- USD/CAD bulls take a breather after the biggest daily jump in 2022.
- BOC’s Macklem reiterated support for higher rates amid inflation fears.
- US dollar benefits from risk-aversion, oil prices ease.
- China/US CPI, Canada Employment data for May will be crucial for fresh impulse.
USD/CAD steadies around 1.2700, following the big leap to a two-week high, as markets turn cautious ahead of the key data/events scheduled for publishing on Friday. The Loonie pair rallied the most since November 2021 the previous day as inflation and growth fears roiled market sentiment, underpinning the US dollar. Also contributing to the pair’s run-up could be softer prices of Canada’s main export item, namely WTI crude oil, as well as the Bank of Canada’s (BOC) remarks.
That said, global markets witnessed heavy risk-aversion on Thursday after the European Central Bank (ECB) conveyed fears of inflation weighing on growth, via their forecasts. The bloc’s central bank also matched market consensus while announcing an end of Quantitative Easing from July 1 and 25 basis points (bps) of a rate hike on July 25, versus expectations of a 50 bps move.
At home, the Bank of Canada (BOC) released details of a bank stress test and conveyed challenges emanating from tighter monetary policies. Even so, BOC Governor Tiff Macklem was spotted favoring faster rate hikes by citing the overheating economy.
Elsewhere, the White House has already conveyed the risk of higher inflation ahead of today’s US Consumer Price Index (CPI) data while the World Bank (WB) and the Organisation for Economic Co-operation and Development (OECD) have raised concerns over economic growth.
Furthermore, the resurgence of covid-led activity restrictions in Shanghai and Beijing joined no solution to the Russia-Ukraine crisis to exert additional downside pressure on the market’s sentiment.
As a result, the Wall Street benchmarks posted the biggest daily loss in a week, down for the second consecutive day, whereas the US 10-year Treasury yields also refreshed their monthly high before retreating to 3.04%.
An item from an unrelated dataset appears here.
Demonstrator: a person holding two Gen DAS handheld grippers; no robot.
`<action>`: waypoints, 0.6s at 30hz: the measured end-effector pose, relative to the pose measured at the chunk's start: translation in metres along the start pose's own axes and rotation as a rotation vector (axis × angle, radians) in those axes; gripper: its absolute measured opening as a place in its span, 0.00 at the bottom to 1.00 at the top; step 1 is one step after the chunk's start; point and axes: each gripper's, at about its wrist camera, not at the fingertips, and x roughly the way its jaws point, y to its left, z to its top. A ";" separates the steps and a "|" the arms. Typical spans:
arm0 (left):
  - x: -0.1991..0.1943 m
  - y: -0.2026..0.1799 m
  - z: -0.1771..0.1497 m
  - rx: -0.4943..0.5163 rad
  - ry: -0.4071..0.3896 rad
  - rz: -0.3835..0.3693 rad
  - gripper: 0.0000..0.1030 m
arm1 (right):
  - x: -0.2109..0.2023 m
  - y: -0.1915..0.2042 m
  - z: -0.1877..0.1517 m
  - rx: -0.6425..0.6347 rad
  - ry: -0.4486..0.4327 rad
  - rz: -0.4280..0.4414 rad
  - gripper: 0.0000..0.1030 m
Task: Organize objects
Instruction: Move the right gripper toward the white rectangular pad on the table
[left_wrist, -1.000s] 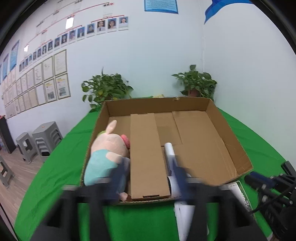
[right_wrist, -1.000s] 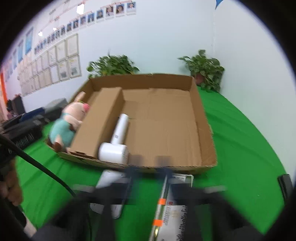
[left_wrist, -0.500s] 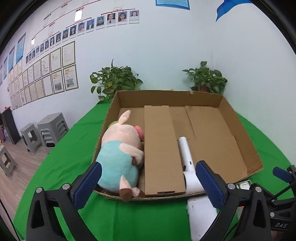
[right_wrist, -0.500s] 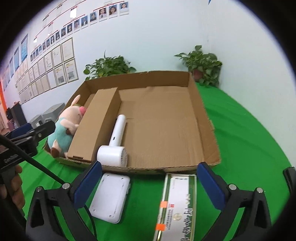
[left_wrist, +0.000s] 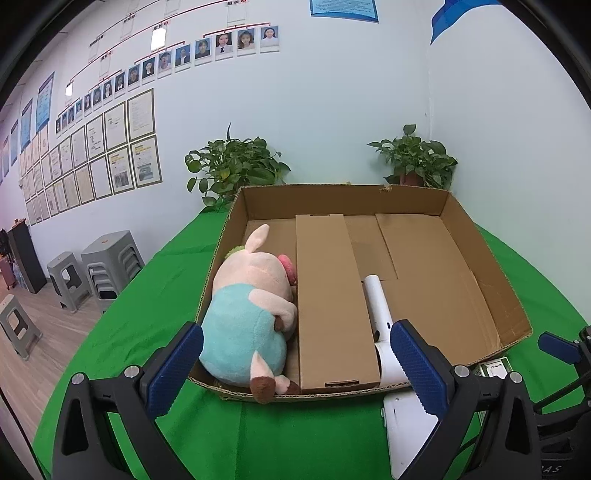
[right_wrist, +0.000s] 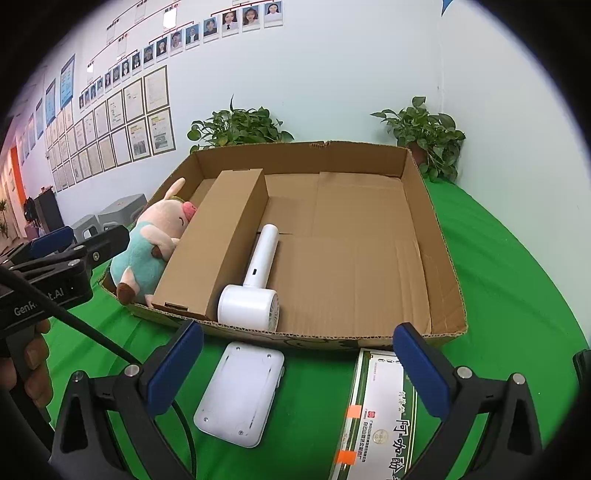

Moving on, China’s CPI and Producer Price Index (PPI) data for May, expected 2.2% and 6.4% versus 2.1% and 8.0% in that order, will offer immediate directions to the USD/CAD traders ahead of the US CPI data and Canada’s jobs report. Given the already known fears of higher inflation, a disappointment from the Canadian employment numbers becomes necessary for the pair buyers to keep reins.
Also read: US Consumer Price Index May Preview: Fed policy is set but there is room for surprise
Technical analysis
Despite a successful break of the 200-DMA and one-month-old descending trend line, respectively around 1.2660 and 1.2630, the USD/CAD buyers need validation from the convergence of 21-DMA and 50-DMA, near 1.2725-30, to extend the run-up.